The first important consideration of testing is purpose. The process of test construction is so specialized that an instrument designed for one purpose cannot be used for another. Even if we use the best tests possible, it is a core truth of psychometrics that no test is completely reliable: Error is part of every score.
For this reason, test developers, academic bodies and professional associations alike warn against attaching severe consequences to performance on any test.
It gets even worse from there.
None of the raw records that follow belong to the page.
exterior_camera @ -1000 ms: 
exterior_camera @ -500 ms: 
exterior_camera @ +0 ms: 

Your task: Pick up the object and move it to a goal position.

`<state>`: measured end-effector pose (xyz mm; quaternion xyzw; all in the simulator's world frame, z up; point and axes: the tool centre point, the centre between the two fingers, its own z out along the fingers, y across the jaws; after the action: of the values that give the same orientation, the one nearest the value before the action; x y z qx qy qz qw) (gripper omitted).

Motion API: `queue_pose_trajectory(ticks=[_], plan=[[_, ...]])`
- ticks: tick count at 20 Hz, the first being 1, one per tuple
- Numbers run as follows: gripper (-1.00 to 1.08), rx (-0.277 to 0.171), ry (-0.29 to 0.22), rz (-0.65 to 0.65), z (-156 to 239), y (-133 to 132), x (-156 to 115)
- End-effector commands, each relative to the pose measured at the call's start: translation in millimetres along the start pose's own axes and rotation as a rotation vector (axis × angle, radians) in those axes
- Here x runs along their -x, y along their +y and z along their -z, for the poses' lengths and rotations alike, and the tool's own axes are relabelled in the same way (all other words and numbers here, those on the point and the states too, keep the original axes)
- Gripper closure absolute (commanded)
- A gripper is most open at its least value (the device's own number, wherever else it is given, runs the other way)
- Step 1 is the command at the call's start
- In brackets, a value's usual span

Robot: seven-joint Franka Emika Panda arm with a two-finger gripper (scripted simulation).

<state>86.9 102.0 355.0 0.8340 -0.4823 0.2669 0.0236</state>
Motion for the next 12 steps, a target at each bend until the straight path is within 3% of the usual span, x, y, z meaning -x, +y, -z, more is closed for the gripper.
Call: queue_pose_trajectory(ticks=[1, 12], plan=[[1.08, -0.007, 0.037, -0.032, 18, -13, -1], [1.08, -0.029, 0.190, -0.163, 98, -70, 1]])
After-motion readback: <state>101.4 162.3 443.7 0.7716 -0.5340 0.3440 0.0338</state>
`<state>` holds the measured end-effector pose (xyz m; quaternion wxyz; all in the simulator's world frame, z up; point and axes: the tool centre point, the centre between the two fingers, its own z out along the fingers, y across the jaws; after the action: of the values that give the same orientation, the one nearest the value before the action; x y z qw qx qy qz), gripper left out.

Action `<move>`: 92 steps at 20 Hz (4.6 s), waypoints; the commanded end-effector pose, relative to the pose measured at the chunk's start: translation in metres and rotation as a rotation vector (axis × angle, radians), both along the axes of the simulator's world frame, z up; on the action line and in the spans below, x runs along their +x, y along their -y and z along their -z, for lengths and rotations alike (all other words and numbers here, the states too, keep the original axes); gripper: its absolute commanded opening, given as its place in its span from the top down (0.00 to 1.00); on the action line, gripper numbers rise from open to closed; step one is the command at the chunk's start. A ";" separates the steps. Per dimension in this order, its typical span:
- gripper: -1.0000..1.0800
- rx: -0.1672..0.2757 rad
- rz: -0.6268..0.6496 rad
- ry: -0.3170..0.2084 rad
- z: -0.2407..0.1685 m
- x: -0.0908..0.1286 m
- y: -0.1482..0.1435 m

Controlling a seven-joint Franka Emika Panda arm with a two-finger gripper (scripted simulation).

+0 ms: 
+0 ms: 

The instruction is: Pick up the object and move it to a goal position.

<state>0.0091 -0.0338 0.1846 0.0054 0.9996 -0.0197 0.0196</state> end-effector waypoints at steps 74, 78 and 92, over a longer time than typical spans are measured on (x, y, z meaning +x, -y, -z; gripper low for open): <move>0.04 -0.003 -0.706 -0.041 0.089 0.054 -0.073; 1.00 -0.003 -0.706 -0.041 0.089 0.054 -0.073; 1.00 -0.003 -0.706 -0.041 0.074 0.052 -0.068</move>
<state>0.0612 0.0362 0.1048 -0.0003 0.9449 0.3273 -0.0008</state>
The way that CPS plans to use test scores in teacher evaluation, referred to as value-added, is so incredibly flawed that almost no one with a knowledge base in this area thinks it’s a good idea.
The National Research Council wrote a letter to the Obama administration warning against including value-added in Race to the Top federal grant program because of a lack of research support. The Educational Testing Service, an organization that stands to benefit tremendously from any expansion of testing, issued a report concluding that value-added is improper test use.
These are the people who know the statistics, and none of them thinks the models work. There is a list of obstacles:
One: A correlation does not mean a causality. Researchers have found fifth-grade teacher “effects” on fourth-grade scores using these models. Ridiculous, right?
That’s because the models don’t work. For one thing, there must be random assignment of students for this kind of comparison among teachers to work — and no administration that cared about students would ever do that. There are deep statistical problems, and no way to reduce the amount of error to an acceptable level. The biggest problem of all, though, is that this is a ranking. So half of all teachers will always be below the 50th percentile. That’s math.
Amen. Eric has a collection of more in depth articles available here. Clearly people who worry about such things as validity and reliability in social science are French commie pinko fascists librul elites.
And yes, you can blame Barack Obama and Arne Duncan for this as the Race to the Top Requires tying teacher evaluation to standardized test scores. It’s only slightly less ridiculous than the requirement under NCLB for all students to be average or above.